• [Work instructions] Take each line of the listing that has the string "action" and report it.

• [Available data]
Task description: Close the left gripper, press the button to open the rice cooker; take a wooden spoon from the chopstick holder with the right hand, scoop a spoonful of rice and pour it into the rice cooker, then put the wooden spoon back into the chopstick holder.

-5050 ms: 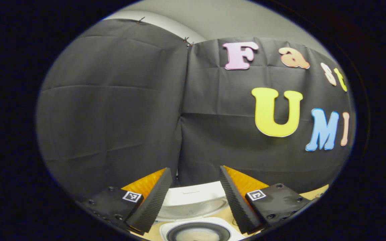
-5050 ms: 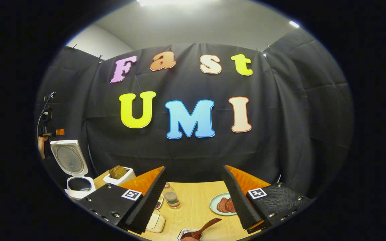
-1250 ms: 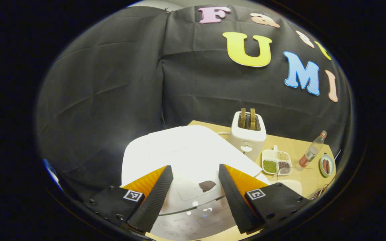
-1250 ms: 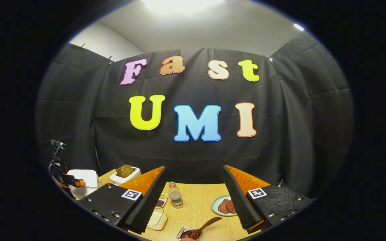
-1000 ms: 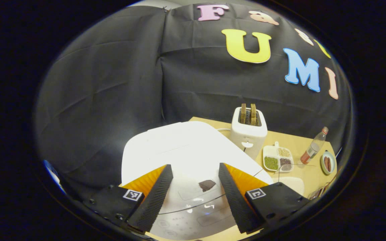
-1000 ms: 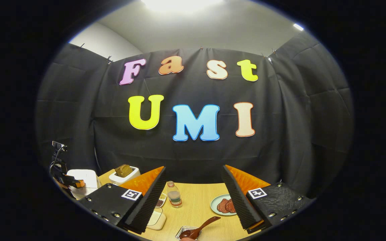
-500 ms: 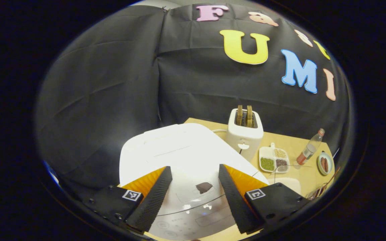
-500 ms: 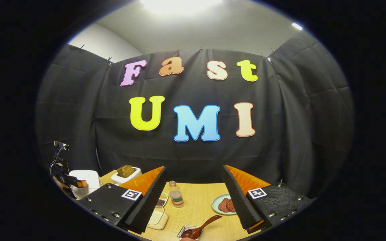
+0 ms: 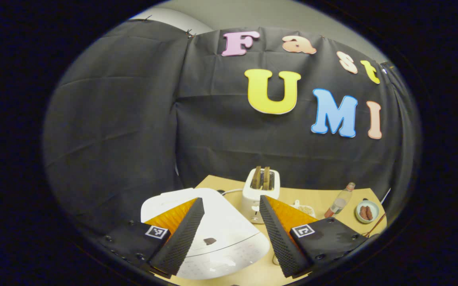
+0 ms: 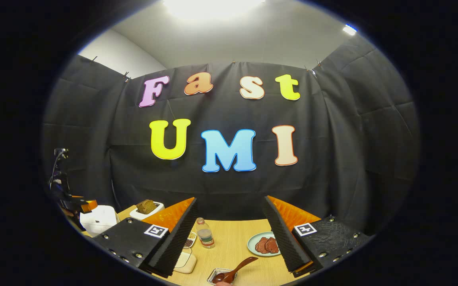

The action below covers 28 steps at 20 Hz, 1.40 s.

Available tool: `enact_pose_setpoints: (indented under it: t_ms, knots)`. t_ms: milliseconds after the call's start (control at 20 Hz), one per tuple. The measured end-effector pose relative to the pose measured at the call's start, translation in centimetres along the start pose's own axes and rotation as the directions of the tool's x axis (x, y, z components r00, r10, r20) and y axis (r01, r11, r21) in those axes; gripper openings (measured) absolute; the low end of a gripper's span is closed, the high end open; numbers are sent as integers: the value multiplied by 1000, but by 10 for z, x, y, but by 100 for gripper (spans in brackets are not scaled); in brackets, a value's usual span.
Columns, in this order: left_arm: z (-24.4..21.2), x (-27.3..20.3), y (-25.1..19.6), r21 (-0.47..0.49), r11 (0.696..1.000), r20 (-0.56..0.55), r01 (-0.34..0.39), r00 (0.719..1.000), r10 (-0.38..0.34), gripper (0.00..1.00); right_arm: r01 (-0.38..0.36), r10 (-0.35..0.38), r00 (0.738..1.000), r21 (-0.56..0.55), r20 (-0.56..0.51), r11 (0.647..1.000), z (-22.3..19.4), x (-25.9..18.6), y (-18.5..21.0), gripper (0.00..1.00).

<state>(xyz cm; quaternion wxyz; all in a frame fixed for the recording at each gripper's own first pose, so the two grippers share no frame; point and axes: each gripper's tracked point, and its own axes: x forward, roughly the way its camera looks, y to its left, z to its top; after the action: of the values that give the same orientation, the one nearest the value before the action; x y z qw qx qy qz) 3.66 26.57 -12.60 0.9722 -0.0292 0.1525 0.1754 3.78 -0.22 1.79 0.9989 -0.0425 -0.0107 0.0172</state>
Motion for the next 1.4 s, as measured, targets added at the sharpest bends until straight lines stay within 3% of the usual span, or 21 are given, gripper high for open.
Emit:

• [Solution to this task]
The action below covers 28 steps at 20 Hz, 1.40 s.
<state>(xyz cm; quaternion wxyz; all in a frame fixed for the recording at each gripper's own first pose, so the two grippers share no frame; point and axes: each gripper's tracked point, and its own axes: x forward, roughly the way its camera looks, y to its left, z to its top; after the action: of the values that give the same orientation, the one nearest the value before the action; x y z qw qx qy qz) 3.66 26.57 -12.60 0.9722 -0.0292 0.1525 0.1754 3.78 -0.22 1.79 0.9989 -0.0425 -0.0107 0.0172</state>

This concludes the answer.